# Thread: Deceptive Lebesgue measure theory problem

1. ## Deceptive Lebesgue measure theory problem

Let f:[0,1]->R be a measurable function and E a subset of {x : f'(x) exists}. If m(E)=0, show that m(f(E))=0.

2. ## Re: Deceptive Lebesgue measure theory problem

$\displaystyle m(f(E)) = \int_{E} f'(x) dm \leq m(E) sup_{x\in E} f'(x)=0$ for the lower bound take infimum of f'(x).

3. ## Re: Deceptive Lebesgue measure theory problem

Originally Posted by InvisibleMan
$\displaystyle m(f(E)) = \int_{E} f'(x) dm \leq m(E) sup_{x\in E} f'(x)=0$ for the lower bound take infimum of f'(x).
Where is the first equality coming from? For example, $\displaystyle m(\sin([0,\pi]))=1$, but $\displaystyle \int_{[0,\pi]}\sin'\, dm=0$.

4. ## Re: Deceptive Lebesgue measure theory problem

Well if I am not mistaken:

$\displaystyle m(\sin ([0,\pi])) = m(\sin ([0,\frac{\pi}{2}])+m(\sin ([\frac{\pi}{2},\pi]))= m([0,1])+m([1,0])=m([0,1])-m([0,1])=0$

5. ## Re: Deceptive Lebesgue measure theory problem

You're a bit confused. The image of $\displaystyle \sin([0,\pi])$ is $\displaystyle [0,1]$, which has Lebesgue measure 1. Your reversal of the endpoints of the intervals makes no sense. We're just looking at the image of the function.

6. ## Re: Deceptive Lebesgue measure theory problem

I guess by m you mean the Lebesgue measure function?

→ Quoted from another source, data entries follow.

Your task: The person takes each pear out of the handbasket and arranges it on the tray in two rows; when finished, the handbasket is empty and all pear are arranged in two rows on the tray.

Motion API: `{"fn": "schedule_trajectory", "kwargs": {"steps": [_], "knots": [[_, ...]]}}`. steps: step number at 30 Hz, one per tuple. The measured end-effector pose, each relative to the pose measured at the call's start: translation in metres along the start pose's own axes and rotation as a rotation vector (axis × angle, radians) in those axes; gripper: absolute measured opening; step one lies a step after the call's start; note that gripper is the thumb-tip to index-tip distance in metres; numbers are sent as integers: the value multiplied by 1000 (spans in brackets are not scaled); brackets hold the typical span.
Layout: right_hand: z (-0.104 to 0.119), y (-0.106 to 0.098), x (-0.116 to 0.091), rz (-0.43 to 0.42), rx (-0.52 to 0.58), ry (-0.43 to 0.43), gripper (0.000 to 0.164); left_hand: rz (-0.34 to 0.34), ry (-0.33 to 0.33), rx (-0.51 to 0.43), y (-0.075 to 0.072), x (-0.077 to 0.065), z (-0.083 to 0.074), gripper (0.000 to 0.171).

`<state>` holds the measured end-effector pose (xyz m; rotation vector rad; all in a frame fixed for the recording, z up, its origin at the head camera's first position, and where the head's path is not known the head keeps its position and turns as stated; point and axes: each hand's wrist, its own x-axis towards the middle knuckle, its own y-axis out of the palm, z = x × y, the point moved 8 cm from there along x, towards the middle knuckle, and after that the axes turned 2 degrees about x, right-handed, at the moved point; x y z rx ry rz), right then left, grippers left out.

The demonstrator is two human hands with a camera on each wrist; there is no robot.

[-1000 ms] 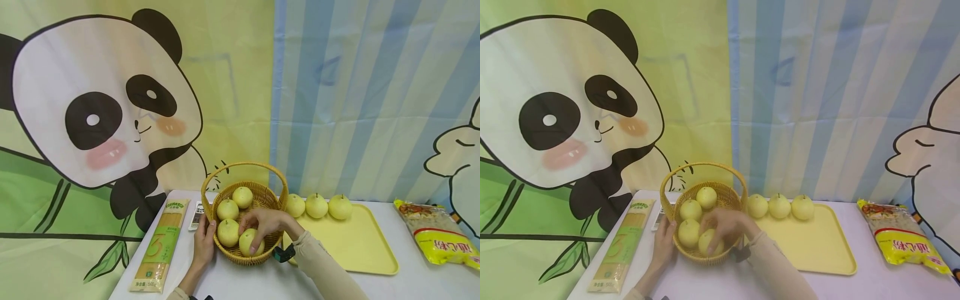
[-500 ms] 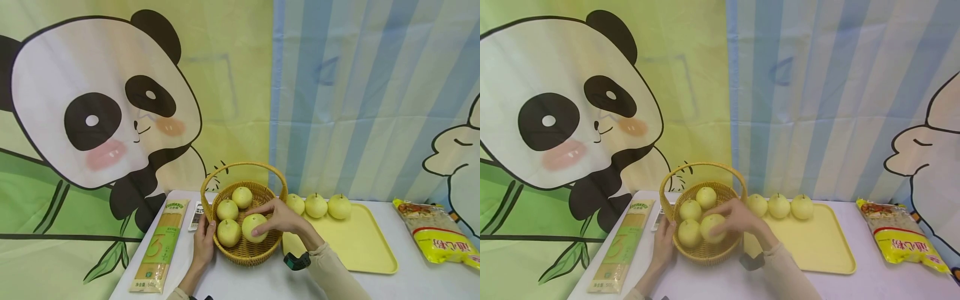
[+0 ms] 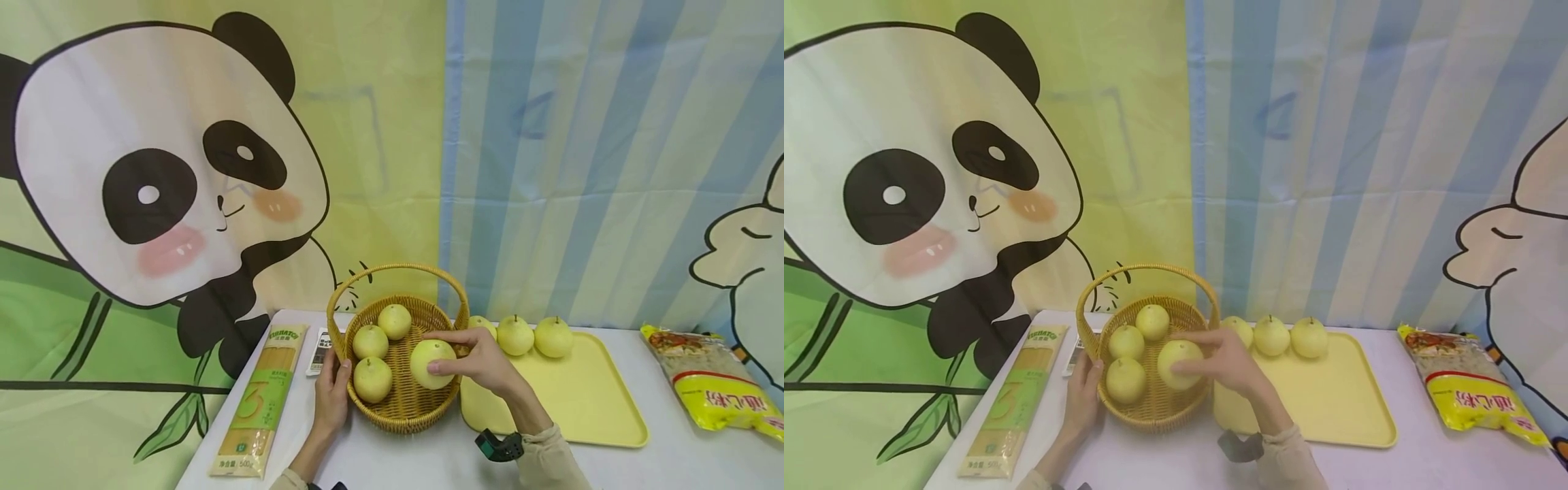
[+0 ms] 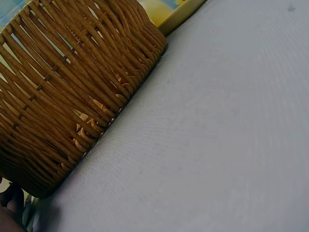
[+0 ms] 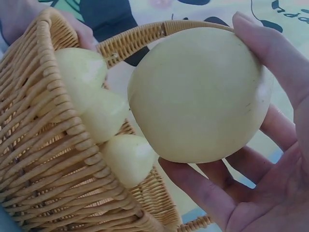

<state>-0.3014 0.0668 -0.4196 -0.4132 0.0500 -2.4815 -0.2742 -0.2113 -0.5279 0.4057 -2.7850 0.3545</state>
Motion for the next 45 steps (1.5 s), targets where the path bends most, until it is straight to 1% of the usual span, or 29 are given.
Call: {"fn": "schedule_trajectory", "kwargs": {"steps": [4,10,16,21,25,29,31,36,39,40,41,42,45], "knots": [[2,-4,-2,-3,-9,-19,51,2,0,-4,1,0,0,55],[14,-11,-6,-47,-56,-50,49,6,-2,-7,0,0,0,54],[30,-21,-16,-59,-10,-69,52,6,-10,-9,0,1,1,55],[40,-42,-26,-78,-14,-105,51,3,-3,15,-2,1,-1,55],[45,-68,-40,-149,-36,-95,51,-1,-8,13,-2,0,-3,55],[47,-101,-56,-252,-96,-57,51,2,-10,-2,-1,-2,-5,55],[45,-120,-65,-317,-148,-36,49,2,-11,-5,0,-3,-5,54],[40,-164,-92,-528,-327,31,46,6,-22,-10,1,-3,-2,55],[36,-188,-107,-647,-404,84,48,11,-25,-12,1,-3,-3,56],[33,-195,-112,-681,-408,98,49,11,-26,-10,1,-2,-3,56],[31,-203,-117,-716,-389,107,50,9,-27,-8,0,-2,-3,56],[28,-210,-122,-753,-357,115,52,8,-29,-8,0,-2,-3,56],[15,-231,-137,-857,-214,128,55,2,-28,-9,0,-1,-2,55]]}}
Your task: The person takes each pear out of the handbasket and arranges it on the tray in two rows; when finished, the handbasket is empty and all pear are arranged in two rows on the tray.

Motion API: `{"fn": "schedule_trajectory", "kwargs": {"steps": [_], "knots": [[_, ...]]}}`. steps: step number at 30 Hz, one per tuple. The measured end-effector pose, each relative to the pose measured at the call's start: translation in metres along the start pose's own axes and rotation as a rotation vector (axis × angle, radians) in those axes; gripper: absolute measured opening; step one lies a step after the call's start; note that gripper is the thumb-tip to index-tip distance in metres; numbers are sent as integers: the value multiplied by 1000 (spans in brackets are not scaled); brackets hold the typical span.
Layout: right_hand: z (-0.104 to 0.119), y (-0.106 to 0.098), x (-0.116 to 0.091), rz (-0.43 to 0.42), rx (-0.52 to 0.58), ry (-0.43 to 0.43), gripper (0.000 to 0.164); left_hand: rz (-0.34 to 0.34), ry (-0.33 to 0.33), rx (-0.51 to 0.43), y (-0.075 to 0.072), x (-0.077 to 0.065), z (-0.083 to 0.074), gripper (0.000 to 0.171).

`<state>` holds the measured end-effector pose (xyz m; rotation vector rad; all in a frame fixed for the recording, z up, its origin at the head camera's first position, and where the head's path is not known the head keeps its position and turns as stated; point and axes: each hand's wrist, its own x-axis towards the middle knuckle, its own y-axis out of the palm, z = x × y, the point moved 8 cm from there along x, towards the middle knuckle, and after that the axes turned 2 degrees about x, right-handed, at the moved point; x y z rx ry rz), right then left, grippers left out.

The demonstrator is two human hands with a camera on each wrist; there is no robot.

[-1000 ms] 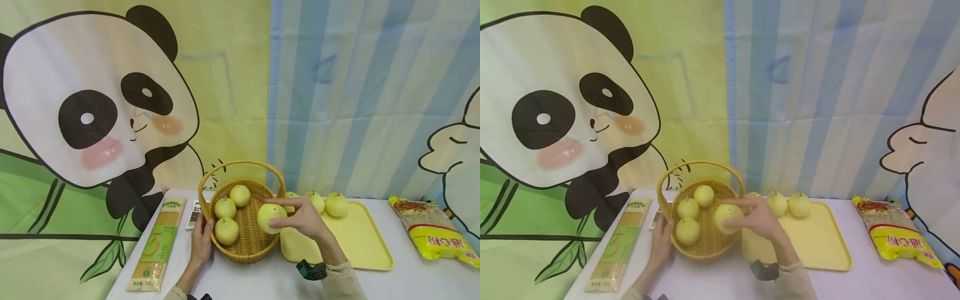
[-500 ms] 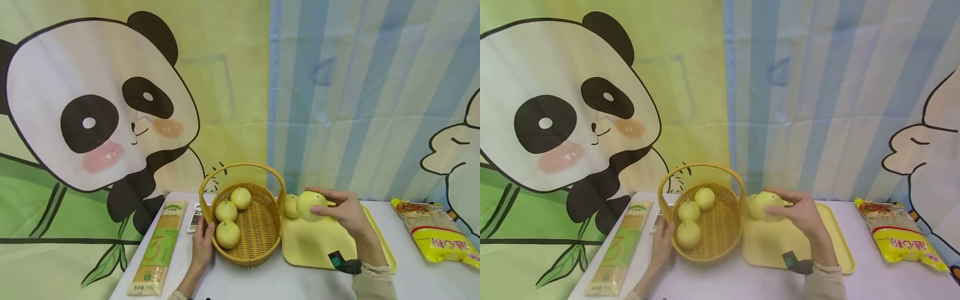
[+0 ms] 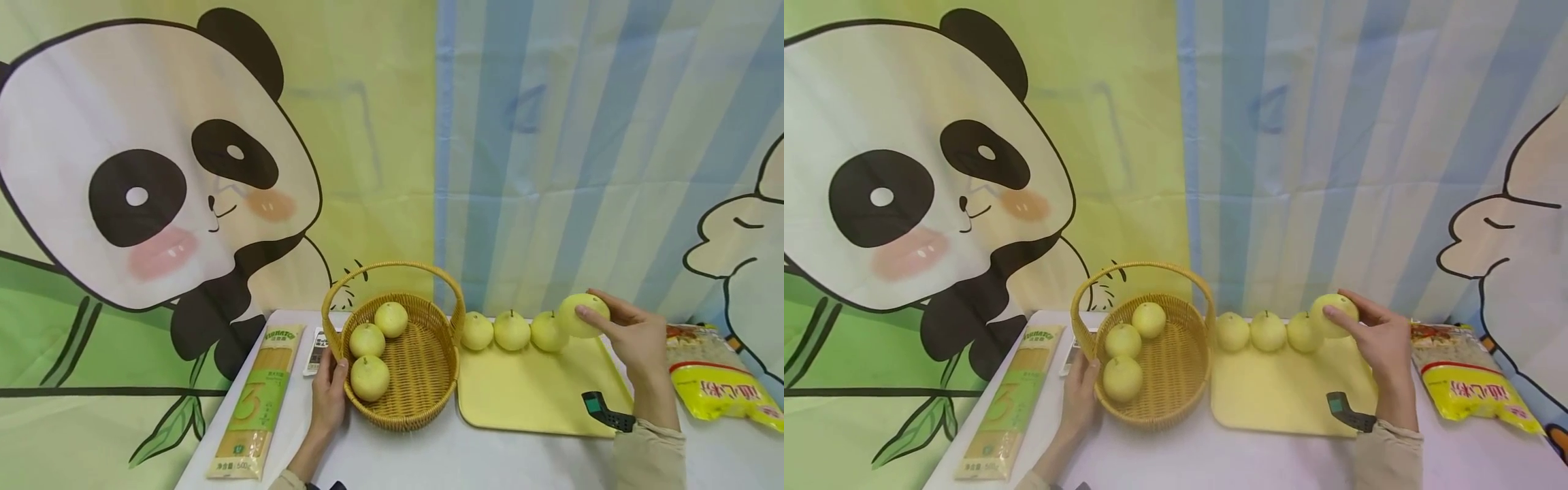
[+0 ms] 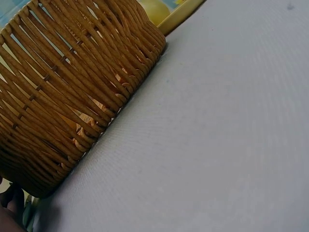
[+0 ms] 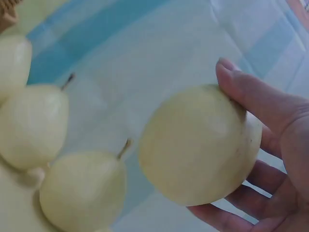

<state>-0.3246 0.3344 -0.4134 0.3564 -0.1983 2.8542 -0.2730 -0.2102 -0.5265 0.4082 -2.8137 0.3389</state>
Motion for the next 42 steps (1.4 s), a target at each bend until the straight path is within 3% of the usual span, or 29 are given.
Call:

Well, it is intuitively clear that a function cannot turn a set of Lebesgure-measure zero to a set which has Lebesgue-measure non-zero.

Your example doesn't work because the sine function is differentiable on whole of [0,1].
Think about it: Is the set that you chose where sin is differentiable really a set of measure zero? And think about what you integrate over.

7. ## Re: Deceptive Lebesgue measure theory problem

Originally Posted by mastermind2007
I guess by m you mean the Lebesgue measure function?

Well, it is intuitively clear that a function cannot turn a set of Lebesgure-measure zero to a set which has Lebesgue-measure non-zero.

Your example doesn't work because the sine function is differentiable on whole of [0,1].
Think about it: Is the set that you chose where sin is differentiable really a set of measure zero? And think about what you integrate over.
That's not true. The Cantor function on $\displaystyle [0,1]$ takes a set of Lebesgue measure zero to a set of Lebesgue measure 1. It doesn't matter that $\displaystyle \sin(x)$ is differentiable everywhere. E merely needs to be a subset of of places where it is differentiable. That's besides the point, anyway. I merely was questioning the validity of the first inequality posted by InvisibleMan.

8. ## Re: Deceptive Lebesgue measure theory problem

Okay, you are right that the Cantor function does that.

I mentioned the fact that sin is differentiable everywhere because the set you chose for the sin-function isn't a set of Lebesgue-measure zero (interval [0,pi]).

As for the inequality that InvisibleMan posted:
I think there might be some absolute value signs missing.